WORK TO COMPLETE
Hunt through the lines below for the string "same" and copy each one that has it.
• • • •
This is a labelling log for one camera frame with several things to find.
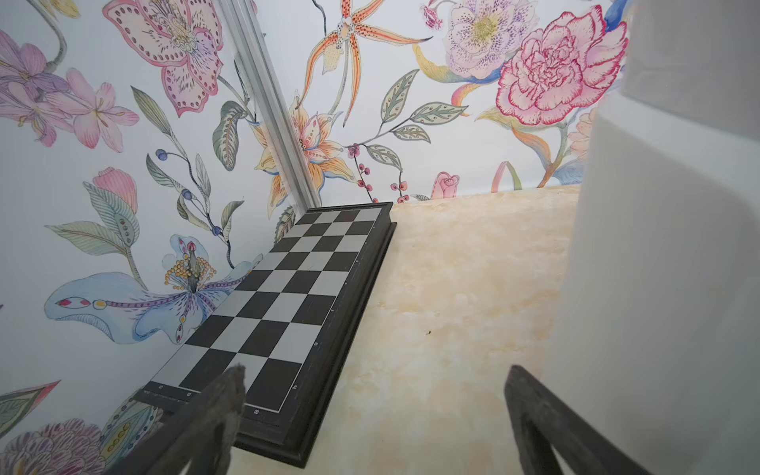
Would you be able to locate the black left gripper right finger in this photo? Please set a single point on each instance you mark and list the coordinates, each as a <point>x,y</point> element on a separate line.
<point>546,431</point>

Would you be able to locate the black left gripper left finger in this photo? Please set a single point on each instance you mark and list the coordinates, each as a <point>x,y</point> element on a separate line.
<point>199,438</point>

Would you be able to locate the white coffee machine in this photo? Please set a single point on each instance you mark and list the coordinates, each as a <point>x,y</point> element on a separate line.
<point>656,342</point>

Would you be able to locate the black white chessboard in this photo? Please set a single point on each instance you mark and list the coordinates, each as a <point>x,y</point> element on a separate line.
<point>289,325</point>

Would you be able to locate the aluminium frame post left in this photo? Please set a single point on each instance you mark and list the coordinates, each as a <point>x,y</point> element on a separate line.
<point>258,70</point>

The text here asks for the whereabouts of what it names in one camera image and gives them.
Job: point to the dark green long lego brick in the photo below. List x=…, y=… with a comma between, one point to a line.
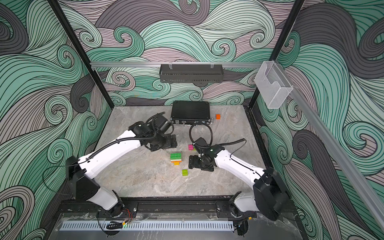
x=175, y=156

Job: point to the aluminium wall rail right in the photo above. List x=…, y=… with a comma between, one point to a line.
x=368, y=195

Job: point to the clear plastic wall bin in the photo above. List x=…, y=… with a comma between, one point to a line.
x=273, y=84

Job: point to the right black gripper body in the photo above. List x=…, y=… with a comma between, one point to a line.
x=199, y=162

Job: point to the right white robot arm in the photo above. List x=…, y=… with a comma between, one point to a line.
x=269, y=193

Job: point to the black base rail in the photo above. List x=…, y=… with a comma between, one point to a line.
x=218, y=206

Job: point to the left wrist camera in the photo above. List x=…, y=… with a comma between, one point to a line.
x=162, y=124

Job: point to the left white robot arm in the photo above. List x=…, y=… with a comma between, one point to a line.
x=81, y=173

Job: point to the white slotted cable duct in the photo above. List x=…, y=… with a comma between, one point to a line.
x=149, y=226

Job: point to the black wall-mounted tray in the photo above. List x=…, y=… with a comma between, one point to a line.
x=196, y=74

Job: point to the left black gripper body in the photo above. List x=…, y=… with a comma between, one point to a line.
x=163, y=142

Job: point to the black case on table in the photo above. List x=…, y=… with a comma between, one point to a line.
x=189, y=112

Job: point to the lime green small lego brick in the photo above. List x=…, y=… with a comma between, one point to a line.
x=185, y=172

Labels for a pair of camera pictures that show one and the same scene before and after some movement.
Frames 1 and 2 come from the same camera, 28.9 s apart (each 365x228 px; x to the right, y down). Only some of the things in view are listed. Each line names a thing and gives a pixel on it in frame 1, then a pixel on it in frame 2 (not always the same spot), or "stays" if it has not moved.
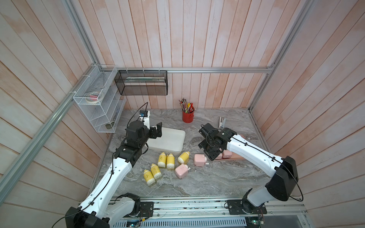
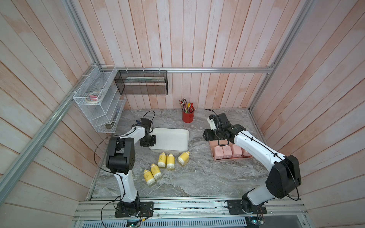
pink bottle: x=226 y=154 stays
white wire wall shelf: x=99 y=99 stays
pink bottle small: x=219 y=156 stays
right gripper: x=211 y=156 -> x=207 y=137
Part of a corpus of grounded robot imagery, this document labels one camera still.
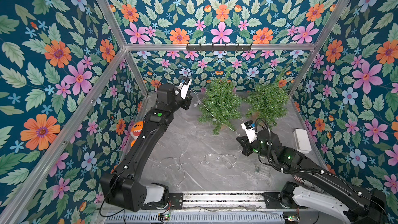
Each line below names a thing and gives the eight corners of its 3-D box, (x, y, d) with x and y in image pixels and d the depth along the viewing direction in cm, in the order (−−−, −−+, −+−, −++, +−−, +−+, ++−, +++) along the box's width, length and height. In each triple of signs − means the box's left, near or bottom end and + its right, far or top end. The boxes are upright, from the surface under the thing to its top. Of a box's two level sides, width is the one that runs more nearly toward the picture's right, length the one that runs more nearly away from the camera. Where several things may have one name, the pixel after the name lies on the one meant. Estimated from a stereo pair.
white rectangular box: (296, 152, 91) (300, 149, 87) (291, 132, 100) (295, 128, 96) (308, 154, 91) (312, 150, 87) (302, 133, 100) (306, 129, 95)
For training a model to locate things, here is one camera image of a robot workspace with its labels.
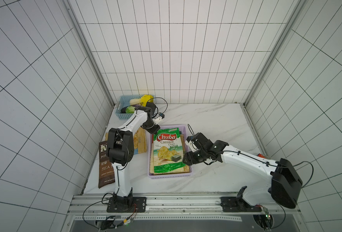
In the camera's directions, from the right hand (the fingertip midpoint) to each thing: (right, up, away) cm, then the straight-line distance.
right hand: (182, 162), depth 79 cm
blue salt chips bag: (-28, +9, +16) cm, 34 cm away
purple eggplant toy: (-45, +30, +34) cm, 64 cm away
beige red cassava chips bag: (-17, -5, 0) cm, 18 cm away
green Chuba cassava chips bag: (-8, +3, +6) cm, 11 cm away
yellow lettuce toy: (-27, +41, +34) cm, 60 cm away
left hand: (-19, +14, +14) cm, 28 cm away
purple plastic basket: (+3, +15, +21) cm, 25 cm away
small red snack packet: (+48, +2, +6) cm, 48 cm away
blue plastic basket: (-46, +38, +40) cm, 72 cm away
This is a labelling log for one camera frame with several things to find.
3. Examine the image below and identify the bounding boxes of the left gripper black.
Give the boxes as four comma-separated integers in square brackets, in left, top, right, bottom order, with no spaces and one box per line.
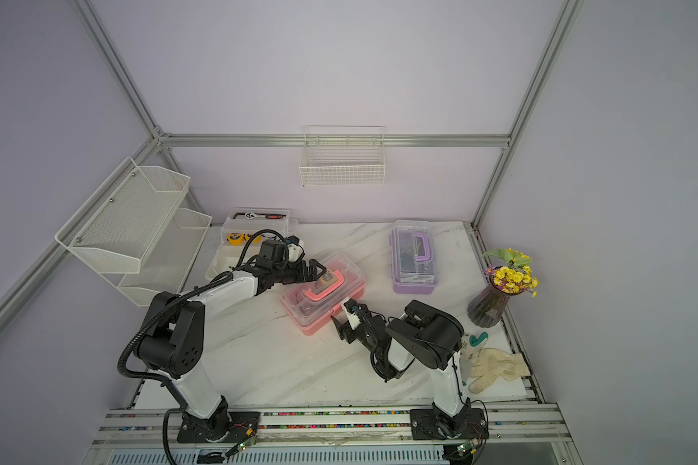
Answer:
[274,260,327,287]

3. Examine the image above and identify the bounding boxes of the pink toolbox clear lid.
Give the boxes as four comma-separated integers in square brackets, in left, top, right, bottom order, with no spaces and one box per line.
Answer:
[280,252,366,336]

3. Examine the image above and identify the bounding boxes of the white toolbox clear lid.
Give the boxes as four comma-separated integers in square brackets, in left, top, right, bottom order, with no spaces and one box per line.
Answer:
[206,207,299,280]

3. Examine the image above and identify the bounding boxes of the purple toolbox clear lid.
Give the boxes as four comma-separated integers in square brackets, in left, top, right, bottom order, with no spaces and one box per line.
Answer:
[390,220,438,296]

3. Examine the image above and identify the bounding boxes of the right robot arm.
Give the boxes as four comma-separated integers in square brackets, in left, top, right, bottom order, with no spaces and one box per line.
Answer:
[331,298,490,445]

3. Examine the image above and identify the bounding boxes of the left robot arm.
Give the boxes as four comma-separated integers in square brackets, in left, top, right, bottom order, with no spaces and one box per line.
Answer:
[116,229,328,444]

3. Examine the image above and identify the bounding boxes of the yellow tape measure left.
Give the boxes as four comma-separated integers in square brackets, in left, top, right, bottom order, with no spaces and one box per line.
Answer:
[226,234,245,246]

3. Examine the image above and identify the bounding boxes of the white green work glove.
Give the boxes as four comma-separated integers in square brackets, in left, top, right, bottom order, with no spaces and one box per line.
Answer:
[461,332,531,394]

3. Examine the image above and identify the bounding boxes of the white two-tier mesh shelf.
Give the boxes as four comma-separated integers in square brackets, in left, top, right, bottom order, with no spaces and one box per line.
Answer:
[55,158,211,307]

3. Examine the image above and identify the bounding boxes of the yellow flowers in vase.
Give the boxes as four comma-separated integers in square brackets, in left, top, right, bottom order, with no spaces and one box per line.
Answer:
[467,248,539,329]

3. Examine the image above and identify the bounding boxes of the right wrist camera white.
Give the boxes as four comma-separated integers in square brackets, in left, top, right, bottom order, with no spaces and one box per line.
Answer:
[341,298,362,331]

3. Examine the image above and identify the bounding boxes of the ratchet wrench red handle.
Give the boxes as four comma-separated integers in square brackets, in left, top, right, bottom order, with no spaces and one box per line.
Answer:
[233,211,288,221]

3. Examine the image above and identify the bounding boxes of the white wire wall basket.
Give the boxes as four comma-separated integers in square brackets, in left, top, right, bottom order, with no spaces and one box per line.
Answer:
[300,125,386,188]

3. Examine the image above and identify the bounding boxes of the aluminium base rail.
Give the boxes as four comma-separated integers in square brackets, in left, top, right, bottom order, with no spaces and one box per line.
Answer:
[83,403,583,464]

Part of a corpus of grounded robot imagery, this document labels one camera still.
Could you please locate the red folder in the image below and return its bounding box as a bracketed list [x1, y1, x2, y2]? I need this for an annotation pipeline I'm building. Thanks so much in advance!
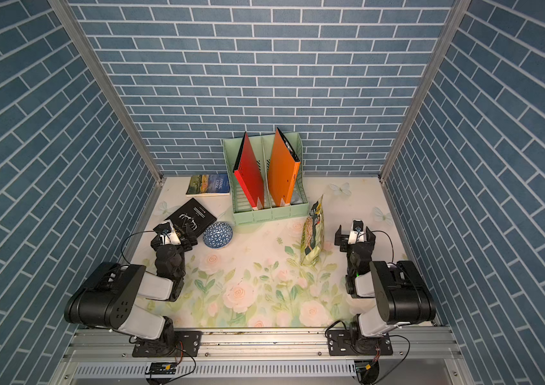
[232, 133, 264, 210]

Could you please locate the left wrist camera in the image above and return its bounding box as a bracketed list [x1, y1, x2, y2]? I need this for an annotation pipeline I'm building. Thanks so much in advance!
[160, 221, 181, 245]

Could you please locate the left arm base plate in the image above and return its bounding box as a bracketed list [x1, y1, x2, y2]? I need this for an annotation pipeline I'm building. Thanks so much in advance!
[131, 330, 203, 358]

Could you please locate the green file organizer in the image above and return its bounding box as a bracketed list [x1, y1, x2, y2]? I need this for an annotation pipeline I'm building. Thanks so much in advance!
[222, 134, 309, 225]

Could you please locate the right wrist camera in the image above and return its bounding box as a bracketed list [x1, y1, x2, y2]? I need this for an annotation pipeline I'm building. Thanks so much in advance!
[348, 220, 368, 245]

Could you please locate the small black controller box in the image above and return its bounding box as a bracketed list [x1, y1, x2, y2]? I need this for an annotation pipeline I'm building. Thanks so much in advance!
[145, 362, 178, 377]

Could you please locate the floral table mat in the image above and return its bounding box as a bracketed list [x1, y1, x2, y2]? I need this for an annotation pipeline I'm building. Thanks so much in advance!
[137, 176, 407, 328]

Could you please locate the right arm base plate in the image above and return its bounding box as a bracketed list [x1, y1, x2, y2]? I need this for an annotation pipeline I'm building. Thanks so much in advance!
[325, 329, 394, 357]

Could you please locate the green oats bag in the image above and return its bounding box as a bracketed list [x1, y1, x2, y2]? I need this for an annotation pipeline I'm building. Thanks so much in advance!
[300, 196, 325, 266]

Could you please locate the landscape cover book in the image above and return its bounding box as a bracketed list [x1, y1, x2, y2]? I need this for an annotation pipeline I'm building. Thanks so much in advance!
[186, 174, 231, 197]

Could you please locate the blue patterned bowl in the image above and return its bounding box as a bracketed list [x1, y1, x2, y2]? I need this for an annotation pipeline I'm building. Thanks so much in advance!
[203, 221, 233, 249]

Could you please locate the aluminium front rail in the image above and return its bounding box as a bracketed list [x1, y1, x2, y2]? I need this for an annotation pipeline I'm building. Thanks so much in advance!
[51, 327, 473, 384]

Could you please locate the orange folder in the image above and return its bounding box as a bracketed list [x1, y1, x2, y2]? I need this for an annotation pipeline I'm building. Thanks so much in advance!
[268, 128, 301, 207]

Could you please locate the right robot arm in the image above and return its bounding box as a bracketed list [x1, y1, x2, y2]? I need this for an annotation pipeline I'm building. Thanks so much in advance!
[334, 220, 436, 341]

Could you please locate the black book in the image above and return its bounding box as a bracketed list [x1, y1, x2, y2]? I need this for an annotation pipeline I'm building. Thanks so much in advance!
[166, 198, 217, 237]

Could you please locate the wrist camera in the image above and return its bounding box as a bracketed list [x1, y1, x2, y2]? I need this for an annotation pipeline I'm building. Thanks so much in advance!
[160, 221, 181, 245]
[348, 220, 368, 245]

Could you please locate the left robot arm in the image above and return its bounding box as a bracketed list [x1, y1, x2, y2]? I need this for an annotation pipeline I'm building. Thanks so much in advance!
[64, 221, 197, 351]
• • • •
OUTPUT OF THE TASK
Labels for a pair of camera pictures that show one and the same scene before and after some movement.
Frames 1 and 2 come from the same camera, 28.9 s apart (each 365x228 px; x to the right, y down). Only some of the things in view are listed. Each line names a thing and gives a pixel on it in frame 1, then a pixel on it in frame 2 (not always the same spot), or "stays" if it has not moved.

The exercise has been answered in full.